■ What you will do
Within the material below, filter for lines that hold the word "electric".

■ Data
——

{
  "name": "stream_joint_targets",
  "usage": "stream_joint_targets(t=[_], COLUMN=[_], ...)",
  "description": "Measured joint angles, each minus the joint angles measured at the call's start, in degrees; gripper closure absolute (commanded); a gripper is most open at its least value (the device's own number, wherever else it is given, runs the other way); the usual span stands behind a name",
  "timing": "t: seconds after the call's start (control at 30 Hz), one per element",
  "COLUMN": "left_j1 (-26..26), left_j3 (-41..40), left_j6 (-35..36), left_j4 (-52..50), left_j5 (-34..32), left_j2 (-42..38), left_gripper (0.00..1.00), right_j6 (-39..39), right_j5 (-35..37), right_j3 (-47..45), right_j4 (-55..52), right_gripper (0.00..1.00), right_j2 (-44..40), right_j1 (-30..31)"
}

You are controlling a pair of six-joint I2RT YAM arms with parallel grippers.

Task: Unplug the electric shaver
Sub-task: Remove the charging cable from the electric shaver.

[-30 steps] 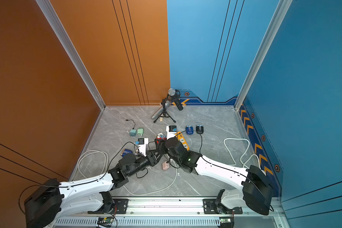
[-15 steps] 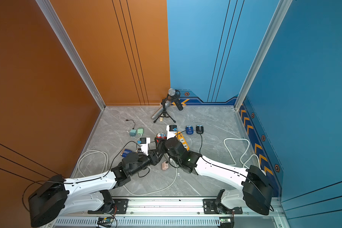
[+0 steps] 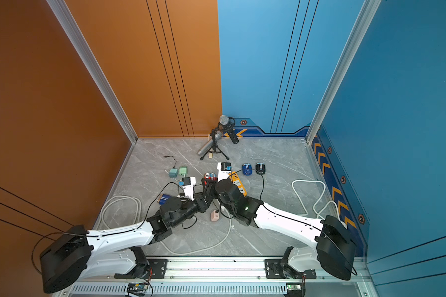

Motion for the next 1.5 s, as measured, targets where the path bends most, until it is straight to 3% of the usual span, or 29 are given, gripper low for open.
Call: stream_joint_targets(t=[0.6, 1.2, 1.5], left_j1=[-0.07, 0.07, 1.01], left_j3=[0.85, 0.61, -1.49], left_j6=[-1.22, -3.56, -4.22], left_j4=[3.1, 4.42, 2.08], left_j5=[-0.15, 0.04, 0.11], left_j2=[1.92, 3.28, 3.3], left_gripper=[1.0, 1.0, 1.0], right_j6=[0.0, -0.42, -0.42], right_j5=[1.95, 4.79, 8.57], right_j3=[0.0, 0.55, 3.32], right_j4=[1.01, 1.05, 1.57], right_gripper=[0.66, 0.7, 0.7], right_j2=[0.0, 1.31, 1.42], right_j1=[-0.07, -0.04, -4.52])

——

■ Completed exercise
Task: Unplug the electric shaver
Sub-task: Remove the charging cable from the electric shaver.

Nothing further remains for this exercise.